See, my grandfather was very ill with a brain tumour - he had been operated on once, but was not expected to make old bones.

They also had a new baby - much wanted, much doted upon but much younger than his siblings.



And then, she had 3 children and her husband had died. She lived on Granite Glen trying to keep it all together before admitting defeat and bringing my father home from boarding school to help.



I have grown up with these tales (and many more - we are that sort of family) and as you get older, you read more between the lines.

She was an incredibly strong woman - not always easy to get along with, not always easy to please - but fiercly protective of her family and her ways.

She survived incredible hardships using the tools she had available.

We all accepted (or learned to accept) her ways, and it has only taken a few self-help books and hours with therapy to learn that the way she ran it - and lived her life - is not exactly regarded as "healthy" in terms of therapy speak. But she survived and so did her children.

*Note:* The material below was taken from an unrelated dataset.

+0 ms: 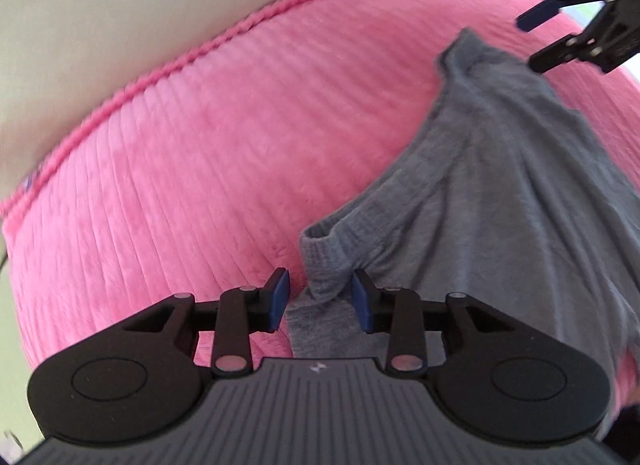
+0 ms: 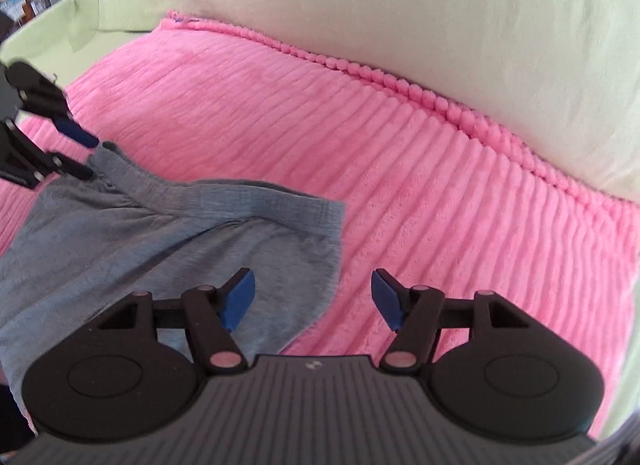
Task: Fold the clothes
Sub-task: 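Lift the grey shirt with both grippers and shake it out, then lay the grey shirt flat on the pink blanket and open the right gripper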
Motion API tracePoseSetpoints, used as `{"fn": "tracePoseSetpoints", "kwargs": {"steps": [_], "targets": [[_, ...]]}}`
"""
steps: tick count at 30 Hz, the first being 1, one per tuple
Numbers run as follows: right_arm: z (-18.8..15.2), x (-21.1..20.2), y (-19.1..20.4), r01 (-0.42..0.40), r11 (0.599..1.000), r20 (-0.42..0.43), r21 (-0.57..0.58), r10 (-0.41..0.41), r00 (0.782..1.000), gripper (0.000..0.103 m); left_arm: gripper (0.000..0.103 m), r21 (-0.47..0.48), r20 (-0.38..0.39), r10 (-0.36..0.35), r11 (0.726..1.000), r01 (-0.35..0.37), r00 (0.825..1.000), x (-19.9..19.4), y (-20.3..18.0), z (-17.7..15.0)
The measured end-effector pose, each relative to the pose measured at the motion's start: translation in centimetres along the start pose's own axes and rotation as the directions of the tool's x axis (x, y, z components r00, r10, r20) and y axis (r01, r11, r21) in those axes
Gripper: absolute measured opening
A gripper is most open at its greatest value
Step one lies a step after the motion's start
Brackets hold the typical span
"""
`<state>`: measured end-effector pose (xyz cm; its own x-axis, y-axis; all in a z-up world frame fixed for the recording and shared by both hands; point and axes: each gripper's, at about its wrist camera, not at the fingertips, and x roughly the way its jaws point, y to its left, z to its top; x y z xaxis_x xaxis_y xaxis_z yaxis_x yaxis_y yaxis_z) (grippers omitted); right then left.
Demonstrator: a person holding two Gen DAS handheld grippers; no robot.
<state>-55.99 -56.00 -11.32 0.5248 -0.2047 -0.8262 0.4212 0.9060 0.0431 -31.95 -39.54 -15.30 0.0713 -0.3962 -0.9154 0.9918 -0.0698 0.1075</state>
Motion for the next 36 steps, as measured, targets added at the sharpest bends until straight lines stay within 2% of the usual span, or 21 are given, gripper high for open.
{"fn": "tracePoseSetpoints", "kwargs": {"steps": [2,5,6,7,8,11,15,19,24,28,32,36], "targets": [[-0.3,0.6,-1.4,-0.056,0.997,0.010,0.056,0.055,0.998,0.061,0.037,-0.036,0.017,0.028,0.999,-0.027,0.999,0.4,-0.6,-0.2],[-0.3,2.6,-2.6,-0.153,0.979,0.055,0.135,0.147,0.988,0.061,0.015,-0.021,0.034,0.092,0.996,-0.092,0.995,-0.5,-2.0,-0.8],[-0.2,3.3,-2.7,-0.187,0.971,0.072,0.147,0.178,0.981,0.058,0.006,-0.014,0.040,0.121,0.993,-0.120,0.992,-0.8,-2.5,-1.0],[0.0,4.0,-2.5,-0.223,0.965,0.075,0.141,0.214,0.974,0.023,0.004,-0.005,0.045,0.155,0.988,-0.155,0.987,-1.0,-2.9,-1.0],[0.1,4.5,-2.2,-0.241,0.962,0.066,0.128,0.234,0.970,0.001,0.003,0.001,0.050,0.181,0.983,-0.181,0.982,-1.1,-3.2,-1.0],[0.8,4.2,-1.4,-0.227,0.971,0.075,0.070,0.222,0.972,0.001,0.002,-0.014,0.079,0.227,0.974,-0.227,0.971,-1.2,-2.3,0.0],[2.5,3.5,-2.1,-0.180,0.979,0.106,0.092,0.170,0.980,0.000,0.003,-0.003,0.093,0.254,0.967,-0.255,0.963,-0.3,0.4,2.7],[5.2,5.0,-2.4,-0.124,0.991,0.091,0.055,0.119,0.989,0.000,0.004,0.029,0.113,0.280,0.958,-0.285,0.953,1.1,2.2,5.2],[8.3,5.6,-4.4,-0.055,0.990,0.162,0.129,0.034,0.986,0.000,0.003,0.027,0.171,0.335,0.939,-0.344,0.927,1.7,5.9,9.2],[10.6,7.6,-6.2,-0.001,0.989,0.153,0.149,-0.022,0.988,0.000,0.003,0.055,0.187,0.363,0.924,-0.379,0.913,4.2,8.2,12.4],[12.6,10.7,-7.4,0.048,0.989,0.123,0.140,-0.065,0.990,0.000,0.003,0.076,0.178,0.380,0.914,-0.398,0.908,7.5,9.8,14.8],[14.1,13.6,-8.3,0.082,0.984,0.084,0.156,-0.096,0.992,0.000,0.005,0.092,0.142,0.378,0.915,-0.392,0.915,10.4,10.9,15.6]]}}
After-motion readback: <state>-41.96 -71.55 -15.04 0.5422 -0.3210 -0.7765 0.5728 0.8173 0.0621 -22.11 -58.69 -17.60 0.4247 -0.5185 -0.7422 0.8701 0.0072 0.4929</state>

So if I - or my siblings or father or daughter - hanker towards "endurance over the shortcomings of others" and "look how well we have done despite" attitude, please smile and realise we see the humour.

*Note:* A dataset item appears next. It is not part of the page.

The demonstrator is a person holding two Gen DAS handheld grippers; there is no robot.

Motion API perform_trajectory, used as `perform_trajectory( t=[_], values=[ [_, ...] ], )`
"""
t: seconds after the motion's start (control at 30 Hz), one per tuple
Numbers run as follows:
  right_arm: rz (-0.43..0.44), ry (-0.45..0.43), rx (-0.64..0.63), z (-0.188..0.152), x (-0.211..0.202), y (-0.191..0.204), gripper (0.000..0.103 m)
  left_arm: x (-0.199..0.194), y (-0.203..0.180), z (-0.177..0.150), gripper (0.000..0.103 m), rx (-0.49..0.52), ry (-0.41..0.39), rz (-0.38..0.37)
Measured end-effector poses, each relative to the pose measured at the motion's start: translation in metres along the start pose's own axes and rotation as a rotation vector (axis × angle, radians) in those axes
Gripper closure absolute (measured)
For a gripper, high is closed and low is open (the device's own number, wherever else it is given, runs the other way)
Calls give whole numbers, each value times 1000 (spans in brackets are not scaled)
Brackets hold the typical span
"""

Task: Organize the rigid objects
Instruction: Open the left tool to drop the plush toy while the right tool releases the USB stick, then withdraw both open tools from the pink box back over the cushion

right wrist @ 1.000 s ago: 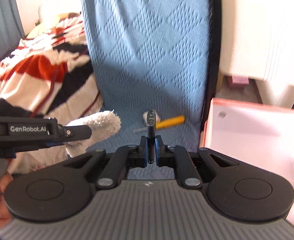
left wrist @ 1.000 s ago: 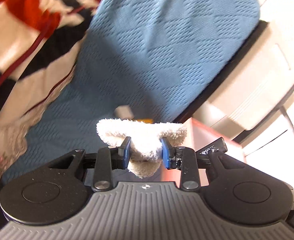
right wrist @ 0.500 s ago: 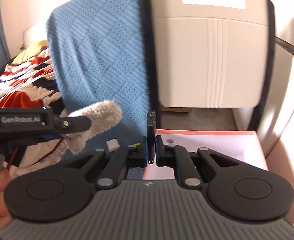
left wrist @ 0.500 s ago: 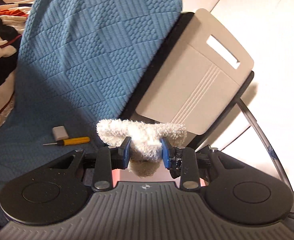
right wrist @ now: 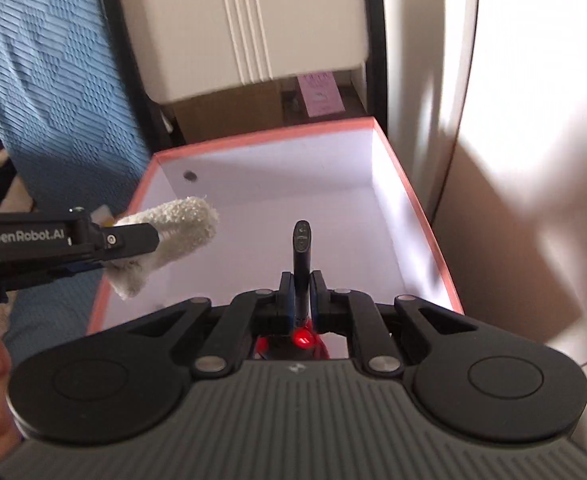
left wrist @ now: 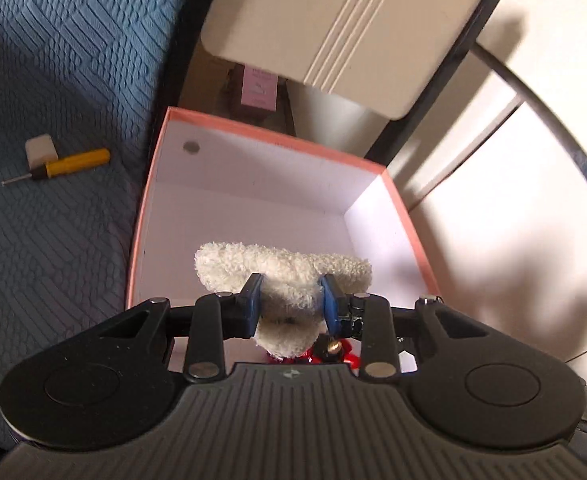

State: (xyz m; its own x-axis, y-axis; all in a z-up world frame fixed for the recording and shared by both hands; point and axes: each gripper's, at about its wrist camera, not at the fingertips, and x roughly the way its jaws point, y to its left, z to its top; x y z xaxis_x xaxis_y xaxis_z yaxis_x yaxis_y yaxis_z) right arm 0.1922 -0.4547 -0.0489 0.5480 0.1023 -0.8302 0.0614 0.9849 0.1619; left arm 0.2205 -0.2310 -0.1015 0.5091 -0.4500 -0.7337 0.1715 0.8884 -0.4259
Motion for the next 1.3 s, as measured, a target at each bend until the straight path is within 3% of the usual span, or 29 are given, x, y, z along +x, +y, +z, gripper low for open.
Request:
perform_trajectory(
  t=[0.17,0.4,0.43,0.53,0.6,0.9,1.13,1.3],
  values=[
    [-20,121,86,-27,30,-31,92,27,9,-16,67,29,102,68],
    [9,174,94,-39,45,-31,91,31,19,-16,67,4,134,59],
    [21,177,106,-38,45,-32,91,30,18,-14,64,4,133,58],
    [60,177,150,-30,41,-34,89,25,16,-10,43,-3,149,54],
    [61,177,160,-25,37,-35,88,17,14,-6,43,13,132,40],
    [62,71,144,0,-10,-12,88,-53,6,17,43,122,26,69],
    [104,-71,104,18,-66,27,88,-123,12,29,41,185,-95,25],
    [130,-114,60,19,-88,56,88,-149,34,25,41,160,-126,45]
  ],
)
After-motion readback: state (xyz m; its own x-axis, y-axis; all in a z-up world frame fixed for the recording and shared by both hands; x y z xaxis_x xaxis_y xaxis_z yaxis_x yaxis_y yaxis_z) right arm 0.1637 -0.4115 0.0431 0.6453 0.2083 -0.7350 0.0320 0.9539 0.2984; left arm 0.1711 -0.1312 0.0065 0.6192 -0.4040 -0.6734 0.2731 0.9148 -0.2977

Because frankly? We know it could be worse, but if we magnify the troubles of now and our endurance, then we might never have to learn that lesson.



* - forever unfavourably compared to an older sister who died young (but had mastered quoting the alphabet and scripture before passing). Its amazing what you learn when you read your grandmother's autobiography - and yes, she did pen one.

** - the town is actually my nearest big smoke these days!

11 comments:

Woman in a Window said...

"and as you get older, you read more between the lines." There could not be a truer truth laid, I think. Love the family history.

Jayne said...

She sounds like a fantastic woman and person, Jeanie!
Yep, I hear ya, we do that, too, with plenty of laughter thrown in to make sure we've seen the silver linings ;)

Alison said...

What an amazing family history!
Great post too, Jeanie. Family history usually bores me to tears but I loved this post and want to read more!

I was never much interested in my own, but reading this I am almost tempted to find out. Thanks :-)

Leenie said...

And we think we have problems! It sounds like she had plenty of challenges, but did a fine job keeping it together for her children. Pioneers!

Mistress B said...

Family history takes on a whole new light when we can look at it and see where we got somethings from instead of just where we came from.

Sarah Lulu said...

More please Jeanie .......

BB said...

So much said. So little said. So much more to go. Hmmmm.

She was a woman and a half, our paternal grandmother. And she earned every bloody ounce of respect she had. I realise that more and more, the longer I live out here with kids and imagine her life.

I wonder how she would see us now, Jeanie?
:-)
BB

ELIZABETH said...

Great story. It's good that the past is remembered and a tale shared.

Ree said...

Hey! It is in the Jeans. My middle name is Jean. ;-)

Maude Lynn said...

It's an odd thing, but we have the Jean gene in my family, too! Skipped me, though.

Anonymous said...

How times change yet remain the same. Great post Jeanie.